Reputation: 45
Angular $http.post method is not posting JSON to service (RESTFul service, node service). Showing the following error :
XMLHttpRequest cannot load /some/service. Invalid HTTP status code 404
Here is the posted code
$http({method:'POST', url:'/some/service/',data:{"key1":"val1","key2":"val2"}}).success(function(result){
alert(result);
});
The same code is working with the old version of my chrome i.e, v29...* . I updated my chrome to V30...* . Now, it is not working. Not working in the Firefox as well. Is there any problem with chrome and Firefox?
Can anybody help?
Upvotes: 4
Views: 4967
Reputation: 1185
I came across a similar issue after updating Chrome to version 30.0.1599.101 and it turned out to be a server problem.

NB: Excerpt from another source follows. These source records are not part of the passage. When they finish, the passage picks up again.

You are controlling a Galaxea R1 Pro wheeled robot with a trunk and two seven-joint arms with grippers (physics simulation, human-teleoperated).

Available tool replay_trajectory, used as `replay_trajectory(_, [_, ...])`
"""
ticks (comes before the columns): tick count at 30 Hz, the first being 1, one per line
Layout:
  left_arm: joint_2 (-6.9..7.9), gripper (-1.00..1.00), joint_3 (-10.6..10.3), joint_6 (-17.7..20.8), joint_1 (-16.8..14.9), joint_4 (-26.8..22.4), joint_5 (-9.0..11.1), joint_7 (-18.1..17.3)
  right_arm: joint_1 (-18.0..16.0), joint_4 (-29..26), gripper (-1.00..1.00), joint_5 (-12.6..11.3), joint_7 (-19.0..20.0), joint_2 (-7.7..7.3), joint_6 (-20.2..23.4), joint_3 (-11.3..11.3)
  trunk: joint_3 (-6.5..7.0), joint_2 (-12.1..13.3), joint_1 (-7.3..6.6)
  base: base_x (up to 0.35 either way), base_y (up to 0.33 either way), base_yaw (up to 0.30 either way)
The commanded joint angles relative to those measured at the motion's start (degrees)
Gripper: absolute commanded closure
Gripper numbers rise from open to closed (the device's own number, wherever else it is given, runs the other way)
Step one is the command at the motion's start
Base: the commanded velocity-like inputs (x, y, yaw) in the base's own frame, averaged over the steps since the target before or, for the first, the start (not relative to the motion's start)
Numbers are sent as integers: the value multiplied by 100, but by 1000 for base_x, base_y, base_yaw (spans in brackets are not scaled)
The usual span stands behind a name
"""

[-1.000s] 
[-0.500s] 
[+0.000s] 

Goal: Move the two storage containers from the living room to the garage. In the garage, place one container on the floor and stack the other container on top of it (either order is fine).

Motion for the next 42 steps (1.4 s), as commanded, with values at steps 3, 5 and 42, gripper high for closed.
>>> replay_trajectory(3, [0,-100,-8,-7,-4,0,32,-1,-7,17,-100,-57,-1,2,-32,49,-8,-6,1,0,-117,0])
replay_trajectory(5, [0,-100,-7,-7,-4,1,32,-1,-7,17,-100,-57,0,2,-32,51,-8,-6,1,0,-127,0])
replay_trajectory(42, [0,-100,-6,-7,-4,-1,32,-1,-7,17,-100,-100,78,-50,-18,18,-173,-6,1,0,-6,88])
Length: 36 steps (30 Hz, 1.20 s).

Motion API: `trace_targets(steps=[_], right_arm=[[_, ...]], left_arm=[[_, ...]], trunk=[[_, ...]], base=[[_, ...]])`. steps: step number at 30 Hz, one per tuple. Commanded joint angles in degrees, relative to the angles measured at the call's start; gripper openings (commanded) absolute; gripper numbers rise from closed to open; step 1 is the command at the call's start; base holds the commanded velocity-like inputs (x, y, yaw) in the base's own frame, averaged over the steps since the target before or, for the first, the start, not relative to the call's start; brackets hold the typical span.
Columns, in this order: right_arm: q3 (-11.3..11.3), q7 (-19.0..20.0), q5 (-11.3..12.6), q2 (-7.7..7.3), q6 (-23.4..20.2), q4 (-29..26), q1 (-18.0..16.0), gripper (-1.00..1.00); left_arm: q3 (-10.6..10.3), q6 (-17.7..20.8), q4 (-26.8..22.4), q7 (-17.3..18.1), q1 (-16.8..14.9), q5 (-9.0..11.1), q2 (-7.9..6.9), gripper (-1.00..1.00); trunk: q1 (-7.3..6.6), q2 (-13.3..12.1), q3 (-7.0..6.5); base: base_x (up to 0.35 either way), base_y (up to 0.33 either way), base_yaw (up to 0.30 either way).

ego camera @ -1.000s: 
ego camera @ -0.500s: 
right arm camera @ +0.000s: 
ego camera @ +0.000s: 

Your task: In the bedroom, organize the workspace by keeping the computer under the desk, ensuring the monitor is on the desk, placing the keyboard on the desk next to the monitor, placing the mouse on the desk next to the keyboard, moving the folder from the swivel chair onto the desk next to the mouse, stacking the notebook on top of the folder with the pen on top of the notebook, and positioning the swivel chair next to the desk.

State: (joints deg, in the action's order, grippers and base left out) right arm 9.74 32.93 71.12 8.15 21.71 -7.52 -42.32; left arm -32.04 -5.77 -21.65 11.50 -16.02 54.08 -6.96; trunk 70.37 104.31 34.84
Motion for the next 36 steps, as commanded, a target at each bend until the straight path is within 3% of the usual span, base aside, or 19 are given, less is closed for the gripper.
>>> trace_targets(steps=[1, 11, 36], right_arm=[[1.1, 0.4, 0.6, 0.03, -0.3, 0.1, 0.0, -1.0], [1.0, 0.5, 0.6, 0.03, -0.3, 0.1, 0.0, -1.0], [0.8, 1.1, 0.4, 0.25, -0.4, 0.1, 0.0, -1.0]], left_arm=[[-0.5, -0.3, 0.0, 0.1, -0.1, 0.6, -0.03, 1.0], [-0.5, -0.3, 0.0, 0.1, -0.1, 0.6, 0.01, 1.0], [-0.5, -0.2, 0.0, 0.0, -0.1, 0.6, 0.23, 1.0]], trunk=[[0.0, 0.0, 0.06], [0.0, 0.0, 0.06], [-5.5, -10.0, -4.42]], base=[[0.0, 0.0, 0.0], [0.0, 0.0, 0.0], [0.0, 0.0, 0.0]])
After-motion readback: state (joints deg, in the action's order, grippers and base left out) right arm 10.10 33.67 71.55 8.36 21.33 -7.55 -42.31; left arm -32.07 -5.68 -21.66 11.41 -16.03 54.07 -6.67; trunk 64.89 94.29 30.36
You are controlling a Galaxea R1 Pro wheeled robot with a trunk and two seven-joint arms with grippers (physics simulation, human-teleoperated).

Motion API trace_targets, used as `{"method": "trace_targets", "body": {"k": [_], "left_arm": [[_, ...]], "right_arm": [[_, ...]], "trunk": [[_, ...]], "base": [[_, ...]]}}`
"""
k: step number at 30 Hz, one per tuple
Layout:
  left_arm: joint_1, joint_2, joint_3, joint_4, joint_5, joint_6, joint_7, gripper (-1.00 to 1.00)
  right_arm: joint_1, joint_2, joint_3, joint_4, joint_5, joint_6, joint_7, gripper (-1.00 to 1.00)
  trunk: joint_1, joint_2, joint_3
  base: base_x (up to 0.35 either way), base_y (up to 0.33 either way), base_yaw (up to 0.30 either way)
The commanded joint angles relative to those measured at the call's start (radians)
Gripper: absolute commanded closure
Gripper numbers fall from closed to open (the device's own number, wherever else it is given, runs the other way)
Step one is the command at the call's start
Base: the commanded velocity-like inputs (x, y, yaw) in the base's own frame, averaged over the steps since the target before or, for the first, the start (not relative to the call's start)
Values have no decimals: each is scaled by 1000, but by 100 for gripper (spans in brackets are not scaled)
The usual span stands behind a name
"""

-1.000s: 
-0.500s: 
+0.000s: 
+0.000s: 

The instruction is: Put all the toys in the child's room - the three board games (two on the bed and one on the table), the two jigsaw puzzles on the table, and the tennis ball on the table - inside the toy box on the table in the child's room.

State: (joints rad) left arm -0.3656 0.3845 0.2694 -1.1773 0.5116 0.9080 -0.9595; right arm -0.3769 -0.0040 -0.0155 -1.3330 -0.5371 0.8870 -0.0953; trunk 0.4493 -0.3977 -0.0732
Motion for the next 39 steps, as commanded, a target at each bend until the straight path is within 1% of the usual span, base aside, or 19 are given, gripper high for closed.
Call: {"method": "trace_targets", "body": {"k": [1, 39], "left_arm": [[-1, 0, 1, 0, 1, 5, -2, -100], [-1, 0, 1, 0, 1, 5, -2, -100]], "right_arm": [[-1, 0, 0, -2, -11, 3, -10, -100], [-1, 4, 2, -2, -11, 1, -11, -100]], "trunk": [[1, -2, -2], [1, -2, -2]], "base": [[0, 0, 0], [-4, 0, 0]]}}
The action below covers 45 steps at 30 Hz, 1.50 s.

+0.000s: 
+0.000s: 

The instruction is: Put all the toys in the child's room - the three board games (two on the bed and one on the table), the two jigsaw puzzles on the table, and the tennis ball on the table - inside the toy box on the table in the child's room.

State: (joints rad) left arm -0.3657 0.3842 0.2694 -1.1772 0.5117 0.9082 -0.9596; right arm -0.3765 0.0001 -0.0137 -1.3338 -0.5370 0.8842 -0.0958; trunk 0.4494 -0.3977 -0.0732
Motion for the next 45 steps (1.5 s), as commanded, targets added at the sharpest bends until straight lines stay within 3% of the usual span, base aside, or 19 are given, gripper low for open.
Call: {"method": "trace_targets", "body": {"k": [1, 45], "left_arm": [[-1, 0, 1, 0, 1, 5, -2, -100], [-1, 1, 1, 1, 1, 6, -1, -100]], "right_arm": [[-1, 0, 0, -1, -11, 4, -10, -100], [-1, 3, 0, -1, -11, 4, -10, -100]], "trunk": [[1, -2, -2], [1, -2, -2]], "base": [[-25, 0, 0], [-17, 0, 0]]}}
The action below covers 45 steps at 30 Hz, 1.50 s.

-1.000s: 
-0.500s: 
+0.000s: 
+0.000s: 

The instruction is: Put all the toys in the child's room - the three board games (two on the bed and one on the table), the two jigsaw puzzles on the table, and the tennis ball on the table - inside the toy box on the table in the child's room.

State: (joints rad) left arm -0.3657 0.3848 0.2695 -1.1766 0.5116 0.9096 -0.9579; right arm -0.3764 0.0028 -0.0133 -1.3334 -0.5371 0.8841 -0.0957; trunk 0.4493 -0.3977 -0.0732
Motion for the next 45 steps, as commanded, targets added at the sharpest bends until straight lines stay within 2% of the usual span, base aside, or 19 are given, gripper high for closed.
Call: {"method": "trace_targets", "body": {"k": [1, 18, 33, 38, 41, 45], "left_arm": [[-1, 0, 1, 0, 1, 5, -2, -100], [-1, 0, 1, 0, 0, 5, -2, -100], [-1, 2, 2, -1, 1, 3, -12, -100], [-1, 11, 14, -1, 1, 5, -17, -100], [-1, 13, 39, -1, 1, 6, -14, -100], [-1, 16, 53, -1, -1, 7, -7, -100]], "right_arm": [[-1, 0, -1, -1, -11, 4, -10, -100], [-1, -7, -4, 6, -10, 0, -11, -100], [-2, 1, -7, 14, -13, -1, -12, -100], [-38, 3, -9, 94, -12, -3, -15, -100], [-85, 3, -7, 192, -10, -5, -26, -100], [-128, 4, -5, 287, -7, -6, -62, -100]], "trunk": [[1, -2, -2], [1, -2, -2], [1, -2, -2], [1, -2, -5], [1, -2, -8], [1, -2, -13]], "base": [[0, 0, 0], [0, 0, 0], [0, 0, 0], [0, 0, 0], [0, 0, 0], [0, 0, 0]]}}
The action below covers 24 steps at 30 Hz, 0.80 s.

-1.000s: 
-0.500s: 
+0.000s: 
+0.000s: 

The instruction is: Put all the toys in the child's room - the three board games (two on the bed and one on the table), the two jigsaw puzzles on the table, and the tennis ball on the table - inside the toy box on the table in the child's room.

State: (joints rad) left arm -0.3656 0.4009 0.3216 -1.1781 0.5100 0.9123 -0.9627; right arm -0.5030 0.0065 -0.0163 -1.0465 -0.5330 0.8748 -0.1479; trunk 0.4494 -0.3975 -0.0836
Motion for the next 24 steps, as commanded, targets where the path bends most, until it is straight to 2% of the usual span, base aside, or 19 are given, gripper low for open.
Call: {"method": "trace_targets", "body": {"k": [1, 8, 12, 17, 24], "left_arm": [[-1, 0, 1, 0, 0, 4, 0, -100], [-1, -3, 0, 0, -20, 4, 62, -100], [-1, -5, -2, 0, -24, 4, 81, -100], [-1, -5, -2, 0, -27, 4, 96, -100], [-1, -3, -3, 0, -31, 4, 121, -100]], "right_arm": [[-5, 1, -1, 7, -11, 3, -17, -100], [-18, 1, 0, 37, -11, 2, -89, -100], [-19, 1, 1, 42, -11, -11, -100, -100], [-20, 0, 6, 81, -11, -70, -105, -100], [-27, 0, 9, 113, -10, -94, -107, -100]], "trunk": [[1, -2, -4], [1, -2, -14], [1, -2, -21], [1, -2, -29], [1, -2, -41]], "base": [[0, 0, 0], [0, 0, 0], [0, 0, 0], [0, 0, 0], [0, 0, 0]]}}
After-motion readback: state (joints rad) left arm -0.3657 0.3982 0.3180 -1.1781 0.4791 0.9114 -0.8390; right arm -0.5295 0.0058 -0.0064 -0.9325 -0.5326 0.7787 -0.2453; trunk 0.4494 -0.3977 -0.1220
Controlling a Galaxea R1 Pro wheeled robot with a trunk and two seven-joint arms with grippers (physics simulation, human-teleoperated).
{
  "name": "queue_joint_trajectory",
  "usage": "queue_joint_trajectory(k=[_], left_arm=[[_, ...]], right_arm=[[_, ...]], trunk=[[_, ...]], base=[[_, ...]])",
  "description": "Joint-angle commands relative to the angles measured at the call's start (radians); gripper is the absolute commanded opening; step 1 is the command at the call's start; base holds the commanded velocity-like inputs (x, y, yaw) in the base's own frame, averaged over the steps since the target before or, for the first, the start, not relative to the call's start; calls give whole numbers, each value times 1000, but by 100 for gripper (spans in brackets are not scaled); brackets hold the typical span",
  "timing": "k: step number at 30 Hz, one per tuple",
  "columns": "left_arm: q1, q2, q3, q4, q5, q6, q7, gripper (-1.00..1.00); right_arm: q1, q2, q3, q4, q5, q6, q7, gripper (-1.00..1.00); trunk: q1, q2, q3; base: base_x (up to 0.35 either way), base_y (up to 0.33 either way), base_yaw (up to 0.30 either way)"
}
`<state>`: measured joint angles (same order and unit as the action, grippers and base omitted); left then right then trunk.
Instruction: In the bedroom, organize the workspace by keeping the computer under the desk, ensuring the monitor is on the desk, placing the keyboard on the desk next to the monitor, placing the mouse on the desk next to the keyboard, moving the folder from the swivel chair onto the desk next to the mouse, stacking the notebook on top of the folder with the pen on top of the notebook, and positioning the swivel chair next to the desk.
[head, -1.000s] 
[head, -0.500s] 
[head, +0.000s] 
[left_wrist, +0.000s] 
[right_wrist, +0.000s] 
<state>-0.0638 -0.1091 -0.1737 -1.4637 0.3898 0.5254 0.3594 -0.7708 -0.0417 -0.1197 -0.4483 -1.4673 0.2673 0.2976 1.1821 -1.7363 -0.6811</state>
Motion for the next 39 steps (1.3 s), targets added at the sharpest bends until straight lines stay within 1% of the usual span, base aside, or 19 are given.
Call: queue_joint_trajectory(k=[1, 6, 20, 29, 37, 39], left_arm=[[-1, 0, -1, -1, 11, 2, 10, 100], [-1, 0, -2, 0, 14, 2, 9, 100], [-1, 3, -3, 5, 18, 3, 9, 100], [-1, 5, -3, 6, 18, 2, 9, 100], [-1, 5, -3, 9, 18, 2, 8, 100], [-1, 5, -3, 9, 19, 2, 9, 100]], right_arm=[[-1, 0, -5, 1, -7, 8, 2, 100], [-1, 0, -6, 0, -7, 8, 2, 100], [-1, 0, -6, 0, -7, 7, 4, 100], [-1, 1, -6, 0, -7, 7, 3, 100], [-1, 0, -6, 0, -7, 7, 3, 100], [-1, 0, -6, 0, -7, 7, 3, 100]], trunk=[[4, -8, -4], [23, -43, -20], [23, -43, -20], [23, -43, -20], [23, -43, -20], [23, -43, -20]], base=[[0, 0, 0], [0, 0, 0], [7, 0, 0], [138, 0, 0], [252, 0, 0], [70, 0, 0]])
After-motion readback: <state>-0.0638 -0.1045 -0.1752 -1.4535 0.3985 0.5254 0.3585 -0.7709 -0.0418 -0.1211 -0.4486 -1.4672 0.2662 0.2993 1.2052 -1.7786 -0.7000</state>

My server is implemented using Express (http://expressjs.com/) and the code below allowing CORS (How to allow CORS?) works well:
var express = require("express");
var server = express();
var allowCrossDomain = function(req, res, next) {
res.header('Access-Control-Allow-Origin', req.headers.origin || "*");
res.header('Access-Control-Allow-Methods', 'GET,POST,PUT,HEAD,DELETE,OPTIONS');
res.header('Access-Control-Allow-Headers', 'content-Type,x-requested-with');
next();
}
server.configure(function () {
server.use(allowCrossDomain);
});
server.options('/*', function(req, res){
res.header('Access-Control-Allow-Origin', req.headers.origin || "*");
res.header('Access-Control-Allow-Methods', 'GET,POST,PUT,HEAD,DELETE,OPTIONS');
res.header('Access-Control-Allow-Headers', 'content-Type,x-requested-with');
res.send(200);
});
server.post('/some_service', function (req, res) {
res.header('Access-Control-Allow-Origin', req.headers.origin);
// stuff here
//example of a json response
res.contentType('json');
res.send(JSON.stringify({OK: true}));
});
The HTTP request looks like:
$http({
method: 'POST',
url: 'http://localhost/some_service',
data: JSON.stringify({
key1: "val1",
key2: "val2"
}),
headers: {
'Content-Type': 'application/json; charset=utf-8'
}
}).success(
function (data, status, headers, config) {
//do something
}
).error(
function (data, status, headers, config) {
//do something
}
);
As pointed out in here (https://stackoverflow.com/a/8572637/772020), the idea is to ensure that your server handles properly the OPTIONS request in order to enable CORS.
Upvotes: 2
Reputation: 2946
Well, a new chrome update was released a couple of days ago. Check the patch notes from that release if they changed anything security related. My extension stopped working both in FF and Chrome a couple of days ago.